Camellia blooms dripping off the bush

Camellia wall

They grow so easily and flower so vigorously that it seems almost criminal.

Another spot that gets my every couple of months check is the back bed.  The back of the yard was once a lovely flower garden that my Dad planted but it got overrun with nut grass.  My cure was to build up the bed and put in pots with a drip irrigation system that waters only the pots not the surrounding earth.  This I did quite a few years ago and by and large it works pretty well if the irrigation tubes don’t get knocked off or the timer reset.

The back garden

There are now three dwarf citrus trees along the back wall and numerous perennials.  My mother pointed out last trip the value of pinning down the drip irrigation tubes and that has proved to be a very valuable step.  The citrus are yielding less than last year, but everyone is still pretty much alive back there and that’s a major plus.  That’s Cape Honeysuckle with the orange flowers hanging down from the porch.

Cape Honeysuckle (Tecomaria capensis)

This is a vigorous plant with attractive flowers the year round.

It’s a little bit early for the plants in the back bed to be flourishing, but I did notice that because of the heavy rains last month the part of the garden outside of the pots that does not get watered by irrigation was covered withs seedling Calendulas, a number of which were already up to flowering size.

Calendulas self-seeding

One could do worse than having Calendulas go wild.

I added a few plants this trip, as is my common practice.  This time I found a really nice tall Pink Coral Pea.  It fit in very nicely where the Dahlia had been eaten by snails and next to where the Bougainvillea has not made up its mind whether to grow or not.

New Pink Coral Pea (Hardenbergia violacea)

The large vine provides instant color to the bed.  However the joke was on me.  As my mother pointed out we already had two very large specimens of this big shrubby vine at the side of the house.

Existing Pink Cora Pea

Because the nursery plant was well ahead in flowering I didn’t realize that the same plants were already in the yard.  Credit one to the supervisor.

The Supervisor

I also put in a Peacock flower and an Anemone Coronaria, but the final step as an investment for the future was to add a little tomato plant.

Tomato seedling (Celebrity)

This one is surrounded by diatomaceous earth to provide an ancient drying spell against snails which run rampant in California gardens.  We’ll see if it makes a difference to the slimy sort…

3 comments on “Playing in California

  1. joco

    Hiya John,
    Thank you for taking us on your trip to the warmth and away from our own coolth.(Just learnt this was an actual word 🙂
    What a jolly lady, your mum, smiling at us in such a friendly manner.
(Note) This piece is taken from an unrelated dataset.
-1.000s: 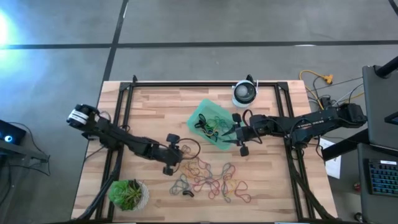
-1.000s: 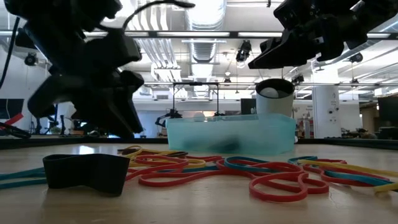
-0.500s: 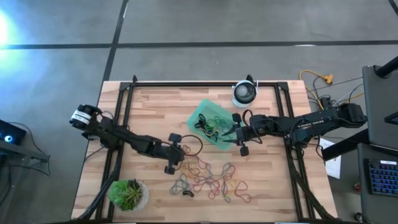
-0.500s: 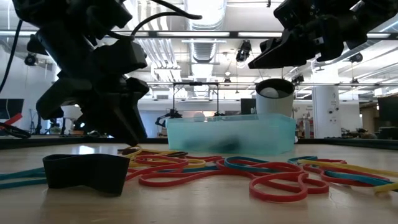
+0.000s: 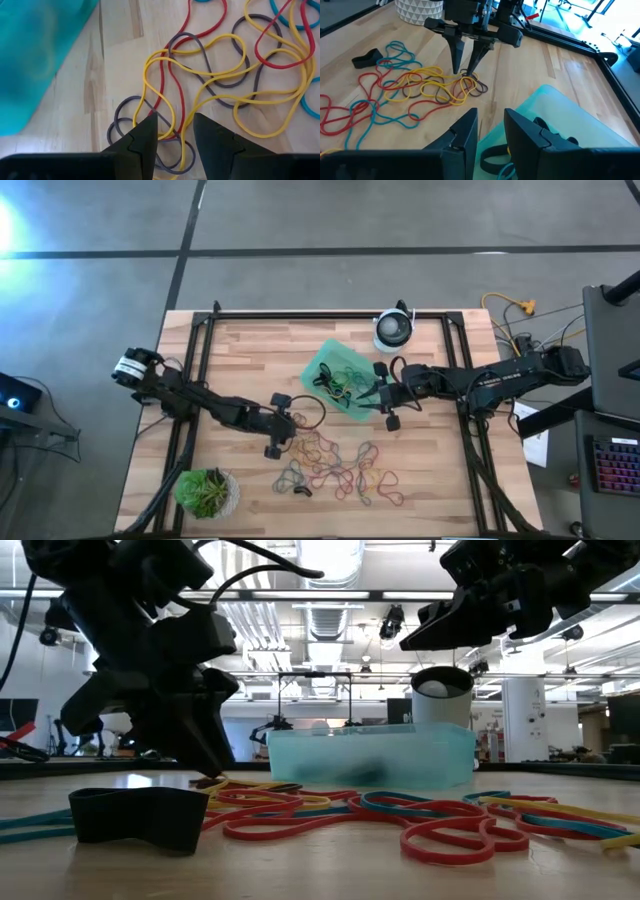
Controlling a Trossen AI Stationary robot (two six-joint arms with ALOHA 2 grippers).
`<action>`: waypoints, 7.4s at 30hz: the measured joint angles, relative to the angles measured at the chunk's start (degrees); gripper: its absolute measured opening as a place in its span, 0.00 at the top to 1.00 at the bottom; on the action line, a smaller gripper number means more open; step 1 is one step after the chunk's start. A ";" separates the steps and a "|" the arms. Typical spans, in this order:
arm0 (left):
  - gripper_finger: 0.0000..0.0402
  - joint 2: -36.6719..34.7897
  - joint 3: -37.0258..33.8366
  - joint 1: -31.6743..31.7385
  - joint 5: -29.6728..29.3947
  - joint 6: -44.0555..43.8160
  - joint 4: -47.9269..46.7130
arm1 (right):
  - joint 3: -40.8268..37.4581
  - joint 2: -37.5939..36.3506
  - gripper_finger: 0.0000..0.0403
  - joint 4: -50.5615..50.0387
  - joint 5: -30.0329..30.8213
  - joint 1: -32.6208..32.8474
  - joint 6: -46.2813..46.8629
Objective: Pick and place rubber bands into bin
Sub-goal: Put the yellow rubber band into the blue bin
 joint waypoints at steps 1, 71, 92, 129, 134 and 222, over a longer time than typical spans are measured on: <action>0.72 0.00 -0.02 0.10 -0.02 0.00 0.00 | 0.00 0.00 0.78 0.00 -0.01 0.00 0.00; 0.93 1.60 -0.37 2.08 5.39 0.20 2.91 | -0.04 0.00 0.81 -1.22 0.03 0.00 0.02; 1.00 1.14 0.94 2.19 2.68 1.85 2.92 | -0.04 0.00 0.82 -1.22 0.02 -0.02 0.02; 1.00 -7.69 9.42 -4.61 -16.72 18.46 13.32 | -0.58 -9.50 0.84 -16.88 1.97 0.00 7.48; 1.00 -8.47 9.34 -6.49 -16.85 25.52 22.18 | -0.72 -9.66 0.84 -17.69 2.09 0.00 7.56; 1.00 -8.13 8.59 -10.90 -12.87 21.68 19.39 | 29.27 44.60 0.55 -5.78 -13.04 2.86 3.41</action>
You can tell her how much I envy her those wonderful camellias. And so many buds still to come.
    Enjoy the rest of your time together.

  2. Noelle/azplantlady

    Growing up in California, I enjoyed gardening there very much. It is amazing how easy it is to grow plants there. I love the hardenbergia. My six are blooming and provide welcome winter color to the garden.

  3. Dirty Girl Gardening

    That hardenbergia is going to go nuts on that fence! They grow so fast.